Despite being alive, the doctors say he will have a difficult recovery, and there will be some physical functions he’ll never get back.
And scars.
His body is practically covered in them, and every single one mimics those on my back, as if Orion purposely poured salt into the wounds so they’d never heal.
I should be horrified…however, the little girl still living inside me, who he terrorized for simply existing, rejoices over what happened to him.
Because Orion did all the things Grant used to do to me as a child, and more.
The justice no one else would have given me, and if it’s wrong in the eyes of society…does it matter to me?

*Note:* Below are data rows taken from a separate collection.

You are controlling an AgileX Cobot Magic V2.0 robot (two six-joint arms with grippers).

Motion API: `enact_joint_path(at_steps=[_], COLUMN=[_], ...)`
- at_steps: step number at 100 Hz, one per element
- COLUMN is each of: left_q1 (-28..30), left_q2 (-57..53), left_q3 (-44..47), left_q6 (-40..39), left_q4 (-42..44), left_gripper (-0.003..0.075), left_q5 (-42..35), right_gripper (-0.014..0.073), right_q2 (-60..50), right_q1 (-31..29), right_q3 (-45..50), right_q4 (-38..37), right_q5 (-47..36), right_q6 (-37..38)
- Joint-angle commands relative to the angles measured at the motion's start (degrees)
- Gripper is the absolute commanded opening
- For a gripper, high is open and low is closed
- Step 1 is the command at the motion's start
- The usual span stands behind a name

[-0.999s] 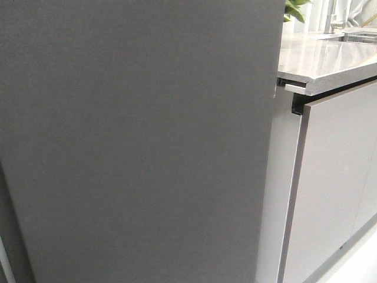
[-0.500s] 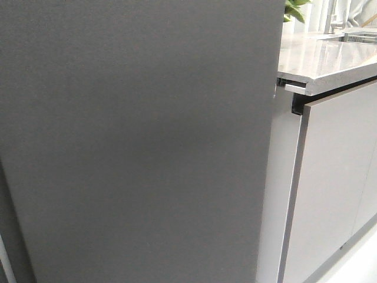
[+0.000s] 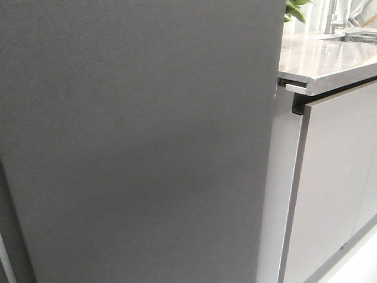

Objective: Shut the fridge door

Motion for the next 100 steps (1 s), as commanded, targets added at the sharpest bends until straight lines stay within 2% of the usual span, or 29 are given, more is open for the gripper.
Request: enact_joint_path(at_steps=[1, 32, 46, 68, 82, 100], left_q1=[0.22, 0.22, 0.22, 0.22, 0.22, 0.22], left_q2=[-0.59, -0.59, -0.59, -0.59, -0.59, -0.59], left_q3=[2.01, 2.01, 2.01, 2.01, 2.01, 2.01], left_q6=[-0.25, -0.25, -0.25, -0.25, -0.25, -0.25], left_q4=[-0.28, -0.28, -0.28, -0.28, -0.28, -0.28], left_gripper=[-0.0020, -0.0020, -0.0020, -0.0020, -0.0020, -0.0020], left_q5=[-4.16, -4.16, -4.16, -4.16, -4.16, -4.16], right_gripper=[-0.0044, -0.0045, -0.0045, -0.0045, -0.0045, -0.0045], right_q2=[0.56, 0.39, -1.16, -7.46, -12.50, -16.05], right_q1=[-0.32, -0.86, -8.04, -23.58, -27.73, -28.82], right_q3=[-1.27, -0.30, 5.22, 20.85, 29.52, 37.68], right_q4=[0.05, -2.19, -2.24, -2.13, -2.13, -2.13], right_q5=[-5.09, -5.98, -12.28, -25.70, -31.42, -36.11], right_q6=[-0.10, -0.54, -0.54, -0.54, -0.54, -0.54])
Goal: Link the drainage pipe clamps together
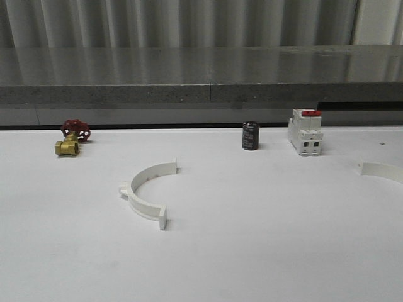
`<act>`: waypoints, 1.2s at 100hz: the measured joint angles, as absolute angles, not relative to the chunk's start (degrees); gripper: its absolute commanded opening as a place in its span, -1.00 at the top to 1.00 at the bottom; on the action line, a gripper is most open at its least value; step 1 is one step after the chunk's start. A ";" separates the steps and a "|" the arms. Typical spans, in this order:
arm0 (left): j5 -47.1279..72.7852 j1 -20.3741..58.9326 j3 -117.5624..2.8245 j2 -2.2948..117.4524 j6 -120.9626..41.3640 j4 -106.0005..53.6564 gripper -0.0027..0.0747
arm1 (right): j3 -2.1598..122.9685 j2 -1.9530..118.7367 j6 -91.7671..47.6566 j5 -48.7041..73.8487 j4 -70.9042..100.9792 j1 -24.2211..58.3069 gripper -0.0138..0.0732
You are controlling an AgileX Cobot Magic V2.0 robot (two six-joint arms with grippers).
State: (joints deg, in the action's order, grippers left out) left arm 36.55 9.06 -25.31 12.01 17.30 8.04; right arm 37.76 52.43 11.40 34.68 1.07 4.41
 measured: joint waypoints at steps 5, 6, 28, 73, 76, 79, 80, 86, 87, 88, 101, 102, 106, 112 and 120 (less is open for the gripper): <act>36.55 9.06 -25.31 12.01 17.30 8.04 0.98 | 37.76 52.43 11.40 34.22 1.07 4.41 -0.59; 36.55 9.06 -25.31 12.01 17.30 8.04 0.98 | 37.76 52.43 11.40 34.08 1.07 4.41 -0.59; 36.55 9.06 -25.31 12.01 17.30 8.04 0.98 | 42.33 56.50 12.39 35.44 1.19 3.82 -0.59; 36.64 9.06 -25.31 12.01 17.30 8.04 0.98 | 56.68 84.42 10.05 40.85 1.30 -5.97 -0.59; 36.64 9.06 -25.31 12.01 17.30 8.04 0.98 | 57.23 86.06 9.82 40.85 1.30 -6.07 -0.59; 36.64 9.06 -25.31 12.01 17.30 8.04 0.98 | 57.79 87.63 9.69 40.71 1.30 -6.07 -0.59; 36.64 9.06 -25.31 12.01 17.30 8.04 0.98 | 58.04 88.42 9.51 40.71 1.30 -6.07 -0.59; 36.64 9.06 -25.31 12.01 17.30 8.04 0.98 | 59.01 91.46 9.26 39.99 1.30 -6.07 -0.59; 36.64 9.06 -25.31 12.01 17.30 8.04 0.98 | 59.24 92.20 9.16 39.84 1.30 -6.07 -0.59; 36.64 9.06 -25.31 12.01 17.30 8.04 0.98 | 59.35 92.56 9.16 39.69 1.30 -6.07 -0.59; 36.64 9.06 -25.31 12.01 17.30 8.04 0.98 | 60.95 98.52 8.79 38.75 1.30 -6.07 -0.58; 36.64 9.06 -25.31 12.01 17.30 8.04 0.98 | 61.09 98.78 8.79 38.71 1.30 -6.07 -0.58; 36.64 9.06 -25.31 12.01 17.30 8.04 0.98 | 61.33 100.18 8.37 38.40 1.30 -6.07 -0.58; 36.64 9.06 -25.31 12.01 17.30 8.04 0.98 | 61.66 101.68 8.01 37.45 1.30 -6.07 -0.55; 36.64 9.06 -25.31 12.01 17.30 8.04 0.98 | 61.77 103.24 7.61 36.12 1.30 -6.07 -0.49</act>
State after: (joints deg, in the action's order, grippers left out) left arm 36.64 9.06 -25.31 12.01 17.30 8.04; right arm 61.77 103.24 7.61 36.12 1.30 -6.07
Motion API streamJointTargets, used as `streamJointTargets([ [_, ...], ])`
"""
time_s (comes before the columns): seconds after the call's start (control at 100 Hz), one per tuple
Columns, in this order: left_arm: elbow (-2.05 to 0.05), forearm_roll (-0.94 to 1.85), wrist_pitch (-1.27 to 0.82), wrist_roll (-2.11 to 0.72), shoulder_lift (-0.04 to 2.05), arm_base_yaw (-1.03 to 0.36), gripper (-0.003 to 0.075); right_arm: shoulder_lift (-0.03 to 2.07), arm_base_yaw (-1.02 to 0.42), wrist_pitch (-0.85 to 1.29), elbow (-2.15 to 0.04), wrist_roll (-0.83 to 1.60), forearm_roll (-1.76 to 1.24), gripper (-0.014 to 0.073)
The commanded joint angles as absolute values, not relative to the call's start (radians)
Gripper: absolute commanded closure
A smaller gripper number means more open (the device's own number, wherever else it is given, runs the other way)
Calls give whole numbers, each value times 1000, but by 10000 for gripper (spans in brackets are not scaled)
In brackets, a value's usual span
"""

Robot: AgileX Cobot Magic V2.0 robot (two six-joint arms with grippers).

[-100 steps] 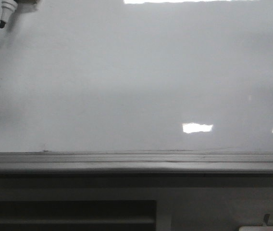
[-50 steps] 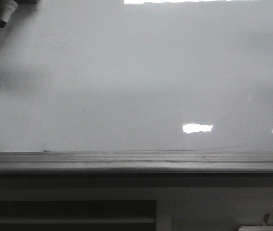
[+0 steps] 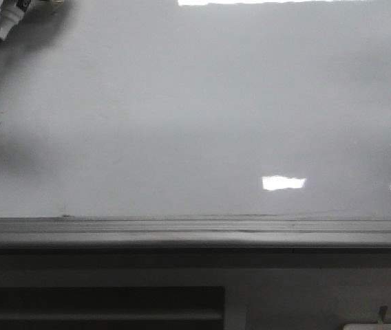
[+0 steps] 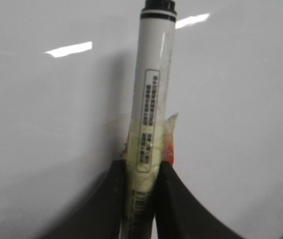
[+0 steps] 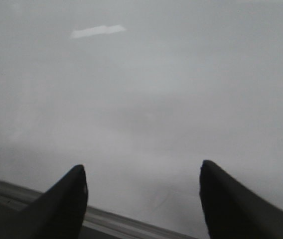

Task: Write number 2 on whiteboard

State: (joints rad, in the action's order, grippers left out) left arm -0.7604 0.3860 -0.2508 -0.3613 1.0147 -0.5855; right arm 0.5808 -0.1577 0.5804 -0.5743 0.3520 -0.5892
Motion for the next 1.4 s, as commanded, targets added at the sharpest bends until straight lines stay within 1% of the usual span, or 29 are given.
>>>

Where was society when my father and brother abused me, or when I showed up to school with bruises that they made a thousand excuses for? Or when my mom died?
I ran away from the mansion because I couldn’t think there.
Here in my sanctuary, I see things clearly, and they might paint me in a less-than-stellar light, but I don’t care.
And maybe that’s the scariest part of all.
If it means men like Conrad and Grant are punished, I don’t care what Orion does.
I know he would never hurt an innocent.
He’s selectively cruel, though most psychologists would say it still makes him a psychopath, as normal people wouldn’t engage in crimes to atone for the sins of his father.
Society punishes those who seek justice on their own, yet so often fails those who truly need it. Is it any wonder that some refuse to wait and act on their desires?
Never an excuse, but maybe I can live with that, as long as he doesn’t lose his head, because then I’d leave and run.
No.
I’d tell the police and watch him get locked up.
My love is not a destructive thing, and I would never want my children to suffer the way I did. My love would never justify bad or abusive behavior. Mom taught me that no matter how much you love a person, if they’re rotten inside, they won’t change.
They’ll just tarnish you until nothing is left of your soul.